Le 18 septembre 2025, une motion de destitution visant Emmanuel Macron a été officiellement déposée à l’Assemblée nationale. Si la démarche reste inédite sous la Ve République, elle soulève des questions sur l’usage et les limites de l’article 68 de la Constitution française. Retour sur les fondements.
Juridiques et les motivations politiques de cette initiative.
C’est un geste fort, à défaut d’être décisif. Le mercredi 18 septembre 2025, un groupe de députés a déposé une motion de destitution contre le président de la République, Emmanuel Macron. Cette initiative, bien que largement symbolique dans le contexte parlementaire actuel, s’appuie sur un cadre juridique précis : l’article 68 de la Constitution.

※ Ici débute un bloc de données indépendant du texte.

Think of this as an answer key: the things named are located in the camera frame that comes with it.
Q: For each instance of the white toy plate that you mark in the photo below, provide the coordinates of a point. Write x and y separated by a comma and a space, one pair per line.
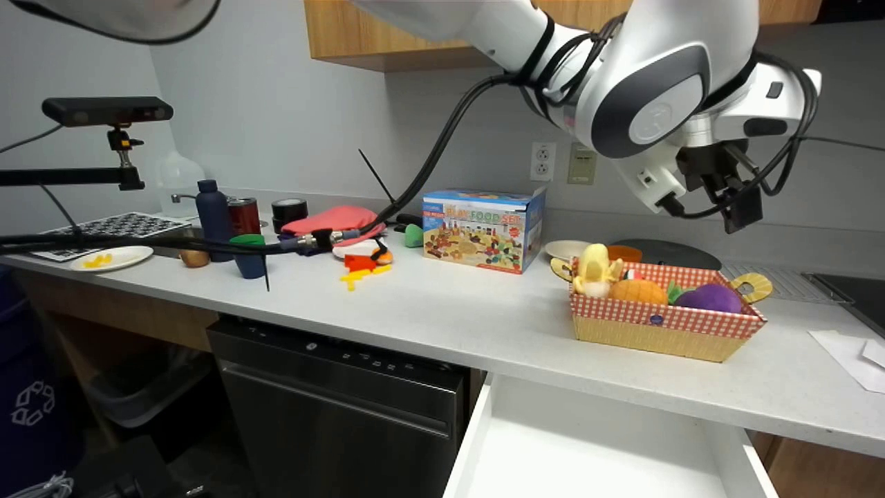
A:
356, 246

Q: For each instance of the green toy fruit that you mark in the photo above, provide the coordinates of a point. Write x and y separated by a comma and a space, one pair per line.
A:
414, 235

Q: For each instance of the black pan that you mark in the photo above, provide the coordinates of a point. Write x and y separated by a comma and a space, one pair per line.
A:
673, 252

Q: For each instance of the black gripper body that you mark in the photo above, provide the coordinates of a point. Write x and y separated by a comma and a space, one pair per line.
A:
706, 166

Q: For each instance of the red checkered tan basket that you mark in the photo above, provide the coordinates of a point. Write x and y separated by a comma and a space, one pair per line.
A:
664, 332

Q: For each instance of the yellow toy fry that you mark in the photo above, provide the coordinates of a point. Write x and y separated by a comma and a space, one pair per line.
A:
363, 276

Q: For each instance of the brown ball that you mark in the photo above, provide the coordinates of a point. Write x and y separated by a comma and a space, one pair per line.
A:
196, 258

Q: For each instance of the blue toy food box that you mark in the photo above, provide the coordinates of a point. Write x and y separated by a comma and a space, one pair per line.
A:
486, 231

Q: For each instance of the wooden upper cabinet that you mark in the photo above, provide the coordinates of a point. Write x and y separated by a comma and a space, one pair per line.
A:
404, 37

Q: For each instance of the white wall outlet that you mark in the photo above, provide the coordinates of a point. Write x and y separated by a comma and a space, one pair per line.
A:
543, 160

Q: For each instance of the yellow toy banana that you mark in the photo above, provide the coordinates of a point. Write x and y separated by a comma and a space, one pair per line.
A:
595, 268

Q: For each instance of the grey grid rack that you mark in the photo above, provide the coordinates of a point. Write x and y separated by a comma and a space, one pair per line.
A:
120, 224

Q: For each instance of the black tape roll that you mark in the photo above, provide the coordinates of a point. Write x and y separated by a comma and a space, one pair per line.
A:
288, 213

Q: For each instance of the blue bottle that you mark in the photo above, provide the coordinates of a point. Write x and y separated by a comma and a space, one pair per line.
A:
214, 216

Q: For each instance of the blue recycling bin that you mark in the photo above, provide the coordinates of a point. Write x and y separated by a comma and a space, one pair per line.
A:
32, 397

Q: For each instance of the dark steel dishwasher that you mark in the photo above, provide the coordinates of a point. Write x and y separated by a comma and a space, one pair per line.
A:
342, 416

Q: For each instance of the red plate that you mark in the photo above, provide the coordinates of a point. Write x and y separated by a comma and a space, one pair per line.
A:
334, 221

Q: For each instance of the wooden cabinet front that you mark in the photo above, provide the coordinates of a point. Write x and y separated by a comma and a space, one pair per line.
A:
830, 472

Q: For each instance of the white paper sheet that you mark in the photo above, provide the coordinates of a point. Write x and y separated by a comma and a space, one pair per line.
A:
846, 361

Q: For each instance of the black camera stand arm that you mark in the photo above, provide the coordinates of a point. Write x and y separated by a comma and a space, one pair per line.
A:
66, 174

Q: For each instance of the beige wall switch plate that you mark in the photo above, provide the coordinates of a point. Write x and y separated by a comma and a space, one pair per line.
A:
581, 163

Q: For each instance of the red can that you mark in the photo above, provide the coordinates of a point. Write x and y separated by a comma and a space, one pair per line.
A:
245, 216

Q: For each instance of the red toy fries container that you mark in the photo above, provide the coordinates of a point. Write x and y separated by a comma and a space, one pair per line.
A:
362, 263

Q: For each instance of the purple toy fruit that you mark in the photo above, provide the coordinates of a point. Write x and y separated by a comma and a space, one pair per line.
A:
709, 297

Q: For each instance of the black cooktop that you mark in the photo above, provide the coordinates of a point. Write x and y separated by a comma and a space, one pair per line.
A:
852, 294

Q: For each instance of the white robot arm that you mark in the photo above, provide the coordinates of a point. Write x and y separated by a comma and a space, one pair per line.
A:
646, 99

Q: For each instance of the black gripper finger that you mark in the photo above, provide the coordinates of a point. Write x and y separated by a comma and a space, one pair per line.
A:
753, 207
735, 207

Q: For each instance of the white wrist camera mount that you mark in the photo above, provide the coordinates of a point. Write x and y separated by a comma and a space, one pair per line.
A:
656, 180

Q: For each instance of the orange toy fruit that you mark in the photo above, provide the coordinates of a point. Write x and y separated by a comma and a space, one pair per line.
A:
638, 290

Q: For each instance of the grey plastic bin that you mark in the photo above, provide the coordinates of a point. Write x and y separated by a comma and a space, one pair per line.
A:
147, 387

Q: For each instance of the yellow toy piece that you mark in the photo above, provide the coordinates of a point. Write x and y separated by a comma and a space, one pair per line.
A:
99, 260

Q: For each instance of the white drawer wooden front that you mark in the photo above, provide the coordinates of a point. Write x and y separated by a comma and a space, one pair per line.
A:
598, 451

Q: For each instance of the white bowl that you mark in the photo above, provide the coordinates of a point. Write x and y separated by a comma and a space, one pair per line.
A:
559, 250

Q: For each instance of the black depth camera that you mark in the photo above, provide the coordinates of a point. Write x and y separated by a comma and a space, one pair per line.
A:
107, 112

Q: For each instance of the green toy piece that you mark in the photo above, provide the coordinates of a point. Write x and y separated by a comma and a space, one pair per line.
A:
677, 294

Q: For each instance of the wooden cabinet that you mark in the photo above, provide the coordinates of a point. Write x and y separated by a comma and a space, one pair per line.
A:
404, 37
830, 472

Ce dernier stipule que le chef de l’État peut être destitué « en cas de manquement à ses devoirs manifestement incompatible avec l’exercice de son mandat ». Une formulation volontairement vague, qui laisse une large place à l’interprétation politique. En l’occurrence, les députés à l’origine du texte reprochent à Emmanuel Macron une « dérive autoritaire », notamment après l’adoption de plusieurs textes controversés cet été, touchant aux libertés publiques et à la séparation des pouvoirs.

Par delà le signal politique, les chances d’aboutissement sont minimes. Pour enclencher la procédure devant la Haute Cour, il faudrait une majorité des 3/5e des membres du Parlement, un seuil hors d’atteinte sans consensus large entre oppositions.
Cette tentative, même vouée à l’échec, met en lumière les tensions institutionnelles d’un second quinquennat sous haute pression.